(Stored data)
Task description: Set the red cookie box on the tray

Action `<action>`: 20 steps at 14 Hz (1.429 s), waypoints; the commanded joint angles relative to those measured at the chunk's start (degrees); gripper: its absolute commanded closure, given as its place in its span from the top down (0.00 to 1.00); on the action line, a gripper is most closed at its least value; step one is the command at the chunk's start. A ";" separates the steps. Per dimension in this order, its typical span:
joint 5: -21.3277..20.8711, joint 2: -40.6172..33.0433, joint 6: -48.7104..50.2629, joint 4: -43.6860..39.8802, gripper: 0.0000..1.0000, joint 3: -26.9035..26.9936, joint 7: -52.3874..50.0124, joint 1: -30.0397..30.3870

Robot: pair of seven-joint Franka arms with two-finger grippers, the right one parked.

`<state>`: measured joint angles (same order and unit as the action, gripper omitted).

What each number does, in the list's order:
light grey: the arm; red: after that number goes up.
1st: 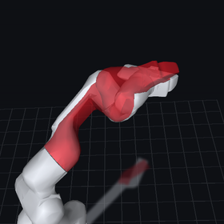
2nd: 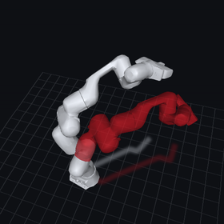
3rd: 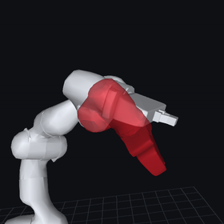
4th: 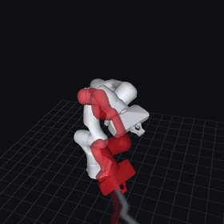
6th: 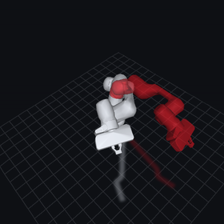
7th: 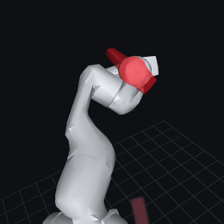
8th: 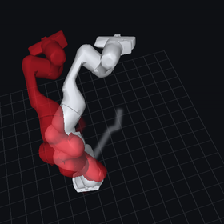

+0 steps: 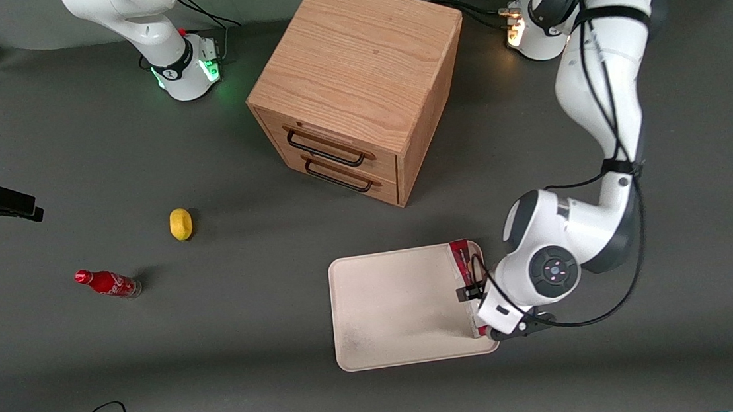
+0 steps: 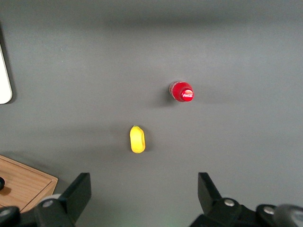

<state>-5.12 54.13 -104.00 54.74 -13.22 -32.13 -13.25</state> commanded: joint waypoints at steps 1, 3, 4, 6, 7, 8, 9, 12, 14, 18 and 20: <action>-0.33 -15.84 2.84 15.51 1.00 0.48 0.75 2.34; 0.02 -28.23 0.56 29.66 1.00 0.13 3.20 6.37; 0.72 -33.25 1.51 33.98 1.00 0.21 7.48 8.13; 2.04 -43.79 3.80 42.86 1.00 2.13 12.77 11.04; 2.04 -48.81 4.16 46.99 1.00 4.76 15.49 10.88; 2.04 -52.95 4.07 50.26 1.00 7.22 18.57 10.88; 2.04 -55.86 4.68 51.68 1.00 10.20 21.55 10.70; 1.17 -57.21 10.65 47.24 1.00 14.63 24.13 11.13; 0.47 -56.85 14.17 44.67 1.00 14.19 24.13 13.93; 0.29 -55.71 14.79 42.47 1.00 11.92 24.40 17.10; 0.29 -55.71 14.97 42.38 1.00 9.71 24.22 18.70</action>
<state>-4.23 -2.52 -90.85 99.24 -1.04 -8.54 3.47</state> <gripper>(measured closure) 0.000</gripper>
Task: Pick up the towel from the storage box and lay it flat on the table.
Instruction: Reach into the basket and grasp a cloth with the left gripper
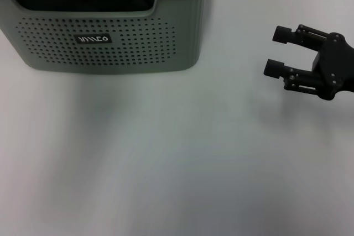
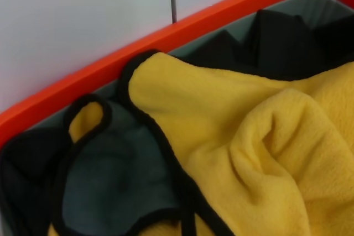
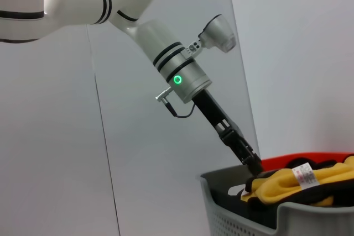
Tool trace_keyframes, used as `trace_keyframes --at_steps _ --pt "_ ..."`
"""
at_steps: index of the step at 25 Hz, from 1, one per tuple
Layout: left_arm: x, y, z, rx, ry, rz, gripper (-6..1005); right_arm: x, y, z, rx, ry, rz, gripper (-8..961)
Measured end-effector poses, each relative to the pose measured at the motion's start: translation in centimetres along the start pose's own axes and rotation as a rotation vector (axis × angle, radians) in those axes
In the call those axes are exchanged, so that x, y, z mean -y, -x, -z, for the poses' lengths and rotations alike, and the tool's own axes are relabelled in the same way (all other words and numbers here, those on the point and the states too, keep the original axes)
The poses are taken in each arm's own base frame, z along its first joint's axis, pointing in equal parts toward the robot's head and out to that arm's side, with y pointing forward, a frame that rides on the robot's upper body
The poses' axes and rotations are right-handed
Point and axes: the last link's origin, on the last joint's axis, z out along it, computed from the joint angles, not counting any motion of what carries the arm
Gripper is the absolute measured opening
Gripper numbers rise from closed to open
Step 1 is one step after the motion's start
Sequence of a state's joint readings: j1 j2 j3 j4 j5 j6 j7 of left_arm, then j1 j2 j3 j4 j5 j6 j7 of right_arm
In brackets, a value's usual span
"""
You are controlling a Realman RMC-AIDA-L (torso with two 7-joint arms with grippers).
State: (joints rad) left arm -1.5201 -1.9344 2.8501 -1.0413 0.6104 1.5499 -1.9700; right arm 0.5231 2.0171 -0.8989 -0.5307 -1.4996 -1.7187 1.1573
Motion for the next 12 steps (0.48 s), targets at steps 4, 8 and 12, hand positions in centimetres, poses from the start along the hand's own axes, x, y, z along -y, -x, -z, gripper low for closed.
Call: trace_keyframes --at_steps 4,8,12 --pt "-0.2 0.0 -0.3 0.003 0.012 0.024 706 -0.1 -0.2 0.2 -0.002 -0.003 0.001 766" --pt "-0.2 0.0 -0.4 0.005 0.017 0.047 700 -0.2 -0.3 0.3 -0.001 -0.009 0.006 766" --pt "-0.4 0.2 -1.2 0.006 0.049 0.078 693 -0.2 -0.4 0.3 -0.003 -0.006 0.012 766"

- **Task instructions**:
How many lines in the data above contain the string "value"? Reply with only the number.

- **Your solution**:
2